Match the string "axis" against each line below, and copy every line that matches.

++++++++

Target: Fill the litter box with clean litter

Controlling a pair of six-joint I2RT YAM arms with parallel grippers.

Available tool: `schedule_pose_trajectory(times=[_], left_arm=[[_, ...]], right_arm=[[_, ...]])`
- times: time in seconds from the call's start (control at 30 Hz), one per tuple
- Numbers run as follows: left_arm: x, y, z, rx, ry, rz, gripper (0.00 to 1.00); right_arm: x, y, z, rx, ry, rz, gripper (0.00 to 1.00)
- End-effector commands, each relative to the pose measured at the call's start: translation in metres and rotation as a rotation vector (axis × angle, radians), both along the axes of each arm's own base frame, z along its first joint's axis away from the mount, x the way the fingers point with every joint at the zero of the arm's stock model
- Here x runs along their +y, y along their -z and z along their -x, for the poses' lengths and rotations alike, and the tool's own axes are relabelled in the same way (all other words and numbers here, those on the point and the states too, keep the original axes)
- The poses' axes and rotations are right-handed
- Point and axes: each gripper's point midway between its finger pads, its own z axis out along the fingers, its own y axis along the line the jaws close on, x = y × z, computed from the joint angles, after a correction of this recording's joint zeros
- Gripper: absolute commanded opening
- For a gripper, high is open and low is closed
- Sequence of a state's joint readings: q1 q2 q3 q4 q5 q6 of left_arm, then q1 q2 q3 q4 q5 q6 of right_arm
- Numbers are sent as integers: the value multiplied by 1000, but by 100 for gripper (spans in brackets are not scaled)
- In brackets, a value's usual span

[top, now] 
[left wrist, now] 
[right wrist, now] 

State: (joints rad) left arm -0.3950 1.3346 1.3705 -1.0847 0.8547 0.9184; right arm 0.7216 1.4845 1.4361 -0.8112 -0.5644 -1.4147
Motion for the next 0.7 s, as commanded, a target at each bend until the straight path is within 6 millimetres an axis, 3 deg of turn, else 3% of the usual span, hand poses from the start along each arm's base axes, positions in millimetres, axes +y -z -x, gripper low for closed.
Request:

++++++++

- OUTPUT OF THE TASK:
- End-effector commands, each relative to the pose measured at the call's start: translation in metres and rotation as a rotation vector (axis × angle, radians), both along the axes of each arm's own base frame, z along its first joint's axis away from the mount, x the way the fingers point with every joint at the zero of the arm's stock model
- Point and axes: each gripper's point midway between its finger pads, its own z axis out along the fingers, its own y axis along the line the jaws close on, x = y × z, computed from the joint angles, after a correction of this recording's joint zeros
Motion for the next 0.7 s, as commanded, a target at each bend until the straight path is within 6 millimetres an axis, 3 deg of turn, else 3% of the usual span, hand poses from the start along each arm's base axes, positions in millimetres, axes +y -z -x, gripper low for closed.

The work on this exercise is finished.